FWIW I think this wouldn't be too hard to implement if you reordered the tokenType/tokenModifiers above so this part is the last step, and just copied the whole SemanticToken object from the back of the Result. But on the other hand it's not terribly important, either.

At least I think we should have a comment for the truncate/split tradeoff.

clang-tools-extra/clangd/SemanticHighlighting.h
90

I think this deserves a comment like:

// This is clang's token bounds, which may span multiple lines.
// This may be split/truncated to a single line when required by LSP.
This revision is now accepted and ready to land.Jun 20 2022, 5:15 AM
kadircet updated this revision to Diff 438387.Jun 20 2022, 7:29 AM

Split highlights into multiple tokens rather than trimming

clang-tools-extra/clangd/SemanticHighlighting.cpp
951

This wording is hard for me to follow. I think it's saying:

It is actually from LSP 😅 changed into a simpler version, I don't think we need references to LSP in here.

Is truncation for simplicity or is there a reason to prefer it?

Yeah I didn't want to do a loop, as in theory there can be many lines not just two. Also we need to take care of the Last and delta calculations for the following tokens.
But it isn't as bad, i suppose. Changed into splitting.

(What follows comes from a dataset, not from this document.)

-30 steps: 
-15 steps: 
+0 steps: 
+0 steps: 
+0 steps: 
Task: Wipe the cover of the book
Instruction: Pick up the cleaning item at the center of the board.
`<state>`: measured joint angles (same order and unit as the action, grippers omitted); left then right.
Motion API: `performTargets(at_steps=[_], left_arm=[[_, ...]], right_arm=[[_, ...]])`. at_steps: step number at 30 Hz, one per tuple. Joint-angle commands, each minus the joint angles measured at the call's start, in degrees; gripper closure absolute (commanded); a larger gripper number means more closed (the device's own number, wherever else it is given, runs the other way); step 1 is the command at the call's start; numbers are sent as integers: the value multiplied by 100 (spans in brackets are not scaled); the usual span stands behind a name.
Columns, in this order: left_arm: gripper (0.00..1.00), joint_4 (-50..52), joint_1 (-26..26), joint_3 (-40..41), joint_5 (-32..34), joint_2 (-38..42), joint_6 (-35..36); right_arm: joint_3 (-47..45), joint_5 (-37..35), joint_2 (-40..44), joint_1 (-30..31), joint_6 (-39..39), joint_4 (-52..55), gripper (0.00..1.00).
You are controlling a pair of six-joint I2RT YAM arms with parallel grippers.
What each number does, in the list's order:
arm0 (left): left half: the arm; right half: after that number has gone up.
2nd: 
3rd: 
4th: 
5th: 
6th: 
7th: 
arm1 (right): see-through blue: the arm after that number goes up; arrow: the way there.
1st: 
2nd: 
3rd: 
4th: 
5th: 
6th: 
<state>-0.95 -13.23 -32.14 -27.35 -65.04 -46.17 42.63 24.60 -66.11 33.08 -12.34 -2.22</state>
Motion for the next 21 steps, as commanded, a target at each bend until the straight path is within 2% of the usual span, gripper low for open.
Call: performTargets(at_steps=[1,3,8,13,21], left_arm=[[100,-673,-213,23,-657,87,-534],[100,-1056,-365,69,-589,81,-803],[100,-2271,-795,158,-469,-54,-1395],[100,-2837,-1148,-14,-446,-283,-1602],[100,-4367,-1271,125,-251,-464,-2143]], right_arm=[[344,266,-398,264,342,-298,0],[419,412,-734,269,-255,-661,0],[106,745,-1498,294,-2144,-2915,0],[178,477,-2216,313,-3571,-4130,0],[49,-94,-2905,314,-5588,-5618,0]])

sammccall accepted this revision.Jun 21 2022, 6:28 AM
sammccall added inline comments.
clang-tools-extra/clangd/SemanticHighlighting.cpp
950

this copy feels gratuitous, can we just use Tokens.back(), or do the copy in the rare case?

956

This isn't literally true - files with multiline raw strings aren't rare. maybe "multiline tokens are rare"?
(even so I wonder if there's a real performance problem here...)

962

can we use < rather than != here? (or an assert)
I realize something has to have gone horribly wrong to infloop here, but it's something nonlocal...

973

reassigning fields one by one seems fragile, copy the last token and then overwrite the fields needed?

clang-tools-extra/clangd/unittests/SemanticHighlightingTests.cpp
1007

please have the first token start somewhere other than column 0

kadircet updated this revision to Diff 438711.Jun 21 2022, 8:18 AM
kadircet marked 4 inline comments as done.

Get rid of the copy in common case

clang-tools-extra/clangd/SemanticHighlighting.cpp
950

unfortunately copy is needed, as the delta needs to be from start of the last token :/

changing the logic to do the copy only in the rare case by using a scratch element, LMK if you have better ideas here.

This revision was landed with ongoing or failed builds.Jun 29 2022, 4:49 AM
This revision was automatically updated to reflect the committed changes.